# Klein MC2 Headset/Fork removal issues



## Adodero (Jul 16, 2009)

I bought a '96 Klein Attitude a few months ago with the fact in mind I'd be replacing basically everything but the frame. This is fine except that the headset and BB require reducers in order to fit modern parts. 

My issue is specifically with the headset, in that, we can't get the old one off. I bought the Reset Racing headset that reduces the size steerer tube the frame can take, so I'm good on that front, but we obviously can't get it on if we can't get the old one off. 

My local bike shop has hammered it with a mallet and a normal hammer, it didn't budge. They apparently put a fair amount of force into it with no luck. They called Trek and spoke to 2 techs, neither of which had any experience on the 10+ yr old frame. He's gonna spray some thing inside to loosen the loctite, but he didn't sound too hopeful it would work. I'm at somewhat of a dead end here, the only other recommendation I had was to soak it in Coke and hope it eats away whatever is holding the bearings in, but I risk damaging the otherwise great paint. 

The bike shop said they were concerned it was corrosion, however it left us both a bit mystified as there is no other corrosion anywhere on the bike that we know of. 

Like I said, the frame is a 1996 and uses the MC2 style which is press-in

I know from other posts a few folks here have experience with the older Kleins, so I wanted to reach out and see what kind of advice you could offer. I'm at risk of having to basically put away a $250+ headset or buy a new frame as a result of this, so any advice is much appreciated. 

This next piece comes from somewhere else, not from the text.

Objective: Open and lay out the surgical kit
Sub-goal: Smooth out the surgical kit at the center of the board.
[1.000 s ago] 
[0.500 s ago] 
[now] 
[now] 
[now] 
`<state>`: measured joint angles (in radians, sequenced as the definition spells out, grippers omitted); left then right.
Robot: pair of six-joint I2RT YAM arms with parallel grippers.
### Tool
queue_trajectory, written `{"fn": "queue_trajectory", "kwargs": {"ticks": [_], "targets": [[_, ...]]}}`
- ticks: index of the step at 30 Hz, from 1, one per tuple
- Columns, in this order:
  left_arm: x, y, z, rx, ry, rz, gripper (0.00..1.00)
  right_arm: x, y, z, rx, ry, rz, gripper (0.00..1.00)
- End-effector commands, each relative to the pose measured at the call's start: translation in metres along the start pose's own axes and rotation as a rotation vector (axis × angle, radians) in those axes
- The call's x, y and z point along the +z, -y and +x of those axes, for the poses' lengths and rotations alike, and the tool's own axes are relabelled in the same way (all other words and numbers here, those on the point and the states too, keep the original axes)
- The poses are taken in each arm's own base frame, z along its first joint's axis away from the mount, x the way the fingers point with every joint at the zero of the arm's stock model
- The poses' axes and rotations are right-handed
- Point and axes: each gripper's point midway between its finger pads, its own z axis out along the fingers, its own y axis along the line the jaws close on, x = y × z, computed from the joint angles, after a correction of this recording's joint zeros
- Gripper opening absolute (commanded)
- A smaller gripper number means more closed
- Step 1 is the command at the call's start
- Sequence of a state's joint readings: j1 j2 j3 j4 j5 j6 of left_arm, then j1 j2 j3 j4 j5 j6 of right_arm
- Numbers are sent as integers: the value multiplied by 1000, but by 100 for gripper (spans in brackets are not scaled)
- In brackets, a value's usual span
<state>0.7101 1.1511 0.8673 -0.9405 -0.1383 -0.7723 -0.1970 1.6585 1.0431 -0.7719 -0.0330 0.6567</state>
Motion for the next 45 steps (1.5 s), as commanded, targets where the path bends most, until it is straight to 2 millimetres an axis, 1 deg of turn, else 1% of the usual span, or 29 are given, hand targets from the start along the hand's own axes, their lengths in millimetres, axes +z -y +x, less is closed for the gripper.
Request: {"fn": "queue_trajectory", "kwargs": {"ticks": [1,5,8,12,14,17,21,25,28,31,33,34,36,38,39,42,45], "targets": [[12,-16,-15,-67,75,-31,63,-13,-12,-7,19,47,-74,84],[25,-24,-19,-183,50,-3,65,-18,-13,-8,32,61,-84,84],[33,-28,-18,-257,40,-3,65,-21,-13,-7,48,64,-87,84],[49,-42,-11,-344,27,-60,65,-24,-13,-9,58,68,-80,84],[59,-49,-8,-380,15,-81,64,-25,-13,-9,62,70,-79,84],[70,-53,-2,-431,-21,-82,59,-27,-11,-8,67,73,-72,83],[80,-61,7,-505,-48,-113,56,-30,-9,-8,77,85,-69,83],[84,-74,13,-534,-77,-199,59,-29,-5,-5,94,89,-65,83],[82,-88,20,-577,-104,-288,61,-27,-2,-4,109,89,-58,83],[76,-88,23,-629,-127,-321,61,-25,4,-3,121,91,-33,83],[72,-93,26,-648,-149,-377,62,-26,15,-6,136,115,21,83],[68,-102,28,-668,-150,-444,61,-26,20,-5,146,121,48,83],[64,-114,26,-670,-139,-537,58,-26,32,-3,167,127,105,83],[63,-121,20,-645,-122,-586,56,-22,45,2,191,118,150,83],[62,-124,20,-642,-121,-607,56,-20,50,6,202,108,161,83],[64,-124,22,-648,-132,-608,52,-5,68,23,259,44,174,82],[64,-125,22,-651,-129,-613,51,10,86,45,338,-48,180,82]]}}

I've also emailed the company I bought my first Klein from 12 years ago


----------



## jcrew94123 (Aug 6, 2009)

Here's a copy of the Klein technical manual that covers bikes up to 1996 including the MC2 setup. The section on fork/bearing replacement makes reference to using the Klein headset tools but I'm sure your bike shop can improvise with something else once they see the pics and read the directions in this manual. You might also checkout the Sheldon Brown website - I remember a section that included several techniques on removing a stuck seatpost. Maybe one of those techniques could help you with your fork removal.


----------



## Adodero (Jul 16, 2009)

yea, the general consensus from folks I've talked too is that the loctite is still holding tight. 

Reset Racing recommended heating the head tube to 50c with an airgun, then using a 3.2lb hammer and a block of wood to knock it out. They have far more experience with this type of thing than most folks I've asked do, so I suppose that will work, but I risk killing the paint on the headtube. I'm gonna hold off and see how things went with soaking it last night.


----------



## s4gobabygo (Sep 1, 2008)

agreed. a hot hairdryer on the headtube for a few minutes (keeping the headset cups as cool as possible) combined with a few hard whacks with a heavy hammer should get it out. make sure the frame is evenly supported and clamped near the headtube to reduce movement of the frame while hammering (which wastes impact energy). i've never seen a headset still have trouble coming out after taking those steps, so i'll cross my fingers for you. 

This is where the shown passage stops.